The founding of MOCA in 1979 and the subsequent opening of the Temporary Contemporary (now The Geffen) in 1983 and the Arata Isozaki–designed MOCA at Grand Avenue in 1986, along with major acquisitions and gifts including the landmark acquisition of the Panza Collection, were key to establishing Los Angeles as a world power in contemporary art and breathing new life into downtown L.A. as a cultural center. Many “MOCAs” around the world have followed. Almost none kept up with the ambition and rigor of MOCA’s exhibitions and publications, or the speed with which a world-class art collection was assembled in just a few years.
Today, MOCA’s collection is among the finest of contemporary art museums, and MOCA has helped bring interest in contemporary art into the mainstream. LACMA, which has acquired contemporary works by living artists since its founding in 1965, recently has reinvigorated its contemporary programs through the opening of the Broad Contemporary Art Museum in 2008 and through major acquisitions and commissions of contemporary art. With public artworks including Chris Burden’s Urban Light, Michael Heizer’s Levitated Mass, Robert Irwin’s palm garden, and Barbara Kruger’s monumental mural, LACMA has tied its identity to the work of contemporary artists.
LACMA collects and exhibits contemporary art with a global perspective and in relation to its collections of art of all times and places. With approximately 120,000 artworks amassed in less than fifty years, LACMA has become the most significant general art museum in the Western United States. Recent acquisitions not only of contemporary art but also modern masters such as those included in the Lazarof Collection have made LACMA a growing destination for twentieth-century art. Combining MOCA and LACMA would create one of the largest and most significant art museum collections in the United States. Uniquely, LACMA/MOCA would become a general museum with a substantial commitment to contemporary art in three or more facilities designed expressly for that purpose. The scale and common purpose of the larger combined institution would provide stability, confidence, and opportunity for donors. Each facility and location could retain individual character and the potential to reach different audiences.

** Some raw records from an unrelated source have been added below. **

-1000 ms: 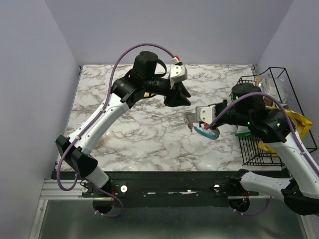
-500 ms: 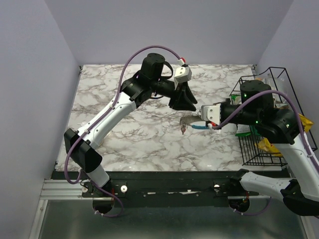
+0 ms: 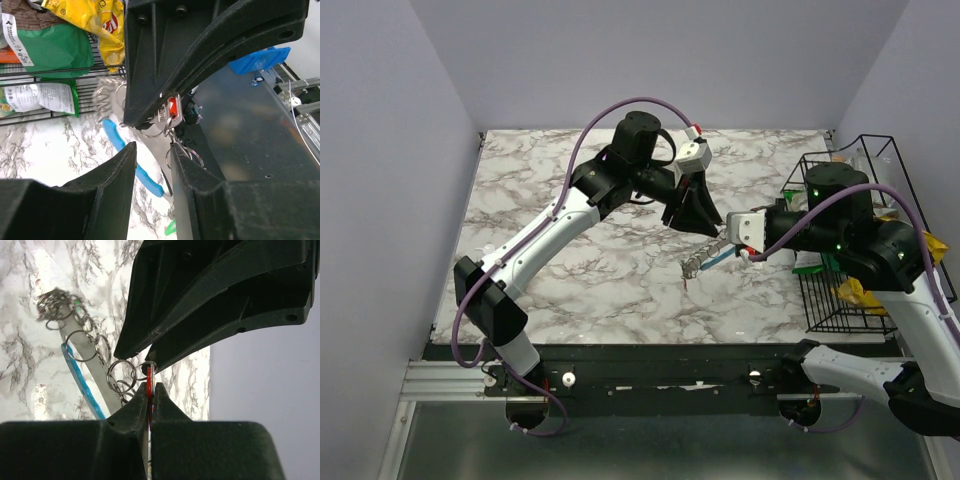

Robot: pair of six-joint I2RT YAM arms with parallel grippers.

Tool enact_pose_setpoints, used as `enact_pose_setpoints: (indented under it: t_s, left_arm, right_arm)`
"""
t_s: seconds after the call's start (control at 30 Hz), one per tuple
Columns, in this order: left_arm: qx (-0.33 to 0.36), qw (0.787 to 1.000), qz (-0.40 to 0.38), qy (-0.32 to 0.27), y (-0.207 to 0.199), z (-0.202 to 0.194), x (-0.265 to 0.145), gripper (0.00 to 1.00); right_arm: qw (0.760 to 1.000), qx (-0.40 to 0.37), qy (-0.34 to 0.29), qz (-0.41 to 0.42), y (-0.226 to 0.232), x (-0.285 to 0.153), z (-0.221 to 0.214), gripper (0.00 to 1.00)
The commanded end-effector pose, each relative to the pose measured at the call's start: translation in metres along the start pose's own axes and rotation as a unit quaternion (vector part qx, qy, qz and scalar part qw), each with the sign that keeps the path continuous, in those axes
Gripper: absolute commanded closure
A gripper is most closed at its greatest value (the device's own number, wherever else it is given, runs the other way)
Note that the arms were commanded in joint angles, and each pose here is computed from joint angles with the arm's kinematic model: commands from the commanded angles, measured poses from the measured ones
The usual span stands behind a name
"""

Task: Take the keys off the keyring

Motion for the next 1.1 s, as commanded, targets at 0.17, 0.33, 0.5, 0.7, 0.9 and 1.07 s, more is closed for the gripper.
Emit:
enact_pose_setpoints:
  t_s: [0.17, 0.33, 0.5, 0.7, 0.9, 1.07]
  left_arm:
    - [-0.002, 0.999, -0.049, 0.009, -0.016, 0.002, 0.01, 0.64]
    - [-0.002, 0.999, -0.049, 0.008, -0.017, 0.003, 0.011, 0.7]
    - [0.0, 0.999, -0.05, 0.007, -0.017, 0.004, 0.013, 0.74]
    - [0.007, 0.999, -0.044, 0.003, -0.014, 0.008, 0.014, 0.71]
    - [0.016, 0.999, -0.046, 0.001, -0.016, 0.013, 0.018, 0.68]
    - [0.012, 0.999, -0.049, 0.005, -0.019, 0.012, 0.022, 0.68]
  right_arm:
    - [0.999, -0.001, 0.019, -0.029, -0.01, -0.003, -0.005, 0.99]
    - [0.999, -0.006, 0.029, -0.027, -0.011, -0.001, -0.009, 0.99]
    - [1.0, -0.009, 0.02, -0.019, -0.011, -0.003, -0.005, 0.99]
    - [1.0, -0.018, -0.013, 0.016, 0.0, -0.009, 0.007, 0.99]
    - [0.999, -0.014, -0.021, 0.029, 0.006, -0.004, 0.006, 0.99]
    - [1.0, -0.006, -0.012, 0.001, -0.006, -0.003, 0.005, 0.99]
Point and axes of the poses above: each gripper's point midway between its finger pads, its own x axis out along the fingers, its own y axis along the line the jaws close on, z = x × y, the point moved 4 cm from there along -x, back along the fingers, and after that the axes turned 15 degrees about -x, right-handed, at the moved point
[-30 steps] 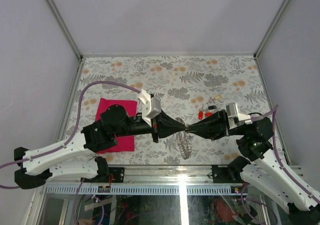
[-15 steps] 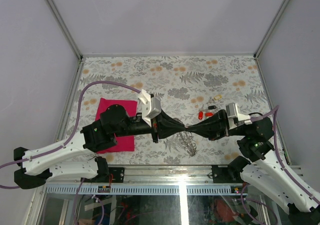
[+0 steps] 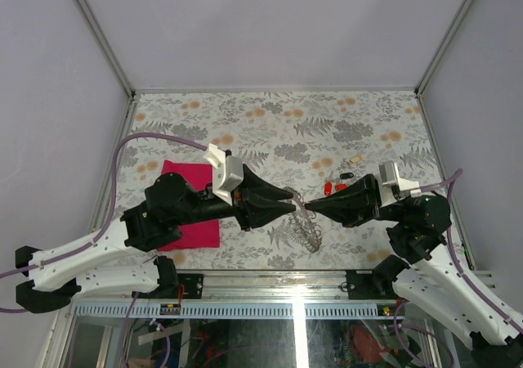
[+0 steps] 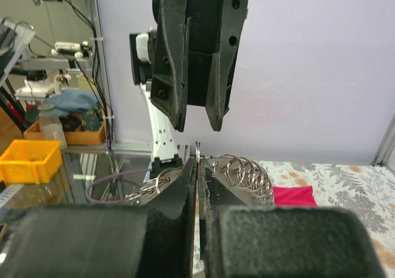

It is appropriate for a large art museum in Los Angeles to have a special emphasis on contemporary art. Today L.A. may be home to the most important concentration of contemporary artists in the world. Only time will tell, but with proper patronage and institutional focus, we could be living in a great time and place for art to be made–like New York in the 1950s and 60s, Paris or Vienna around the turn of the twentieth century, or even the cities of the Italian Renaissance. A combined MOCA and LACMA could make history.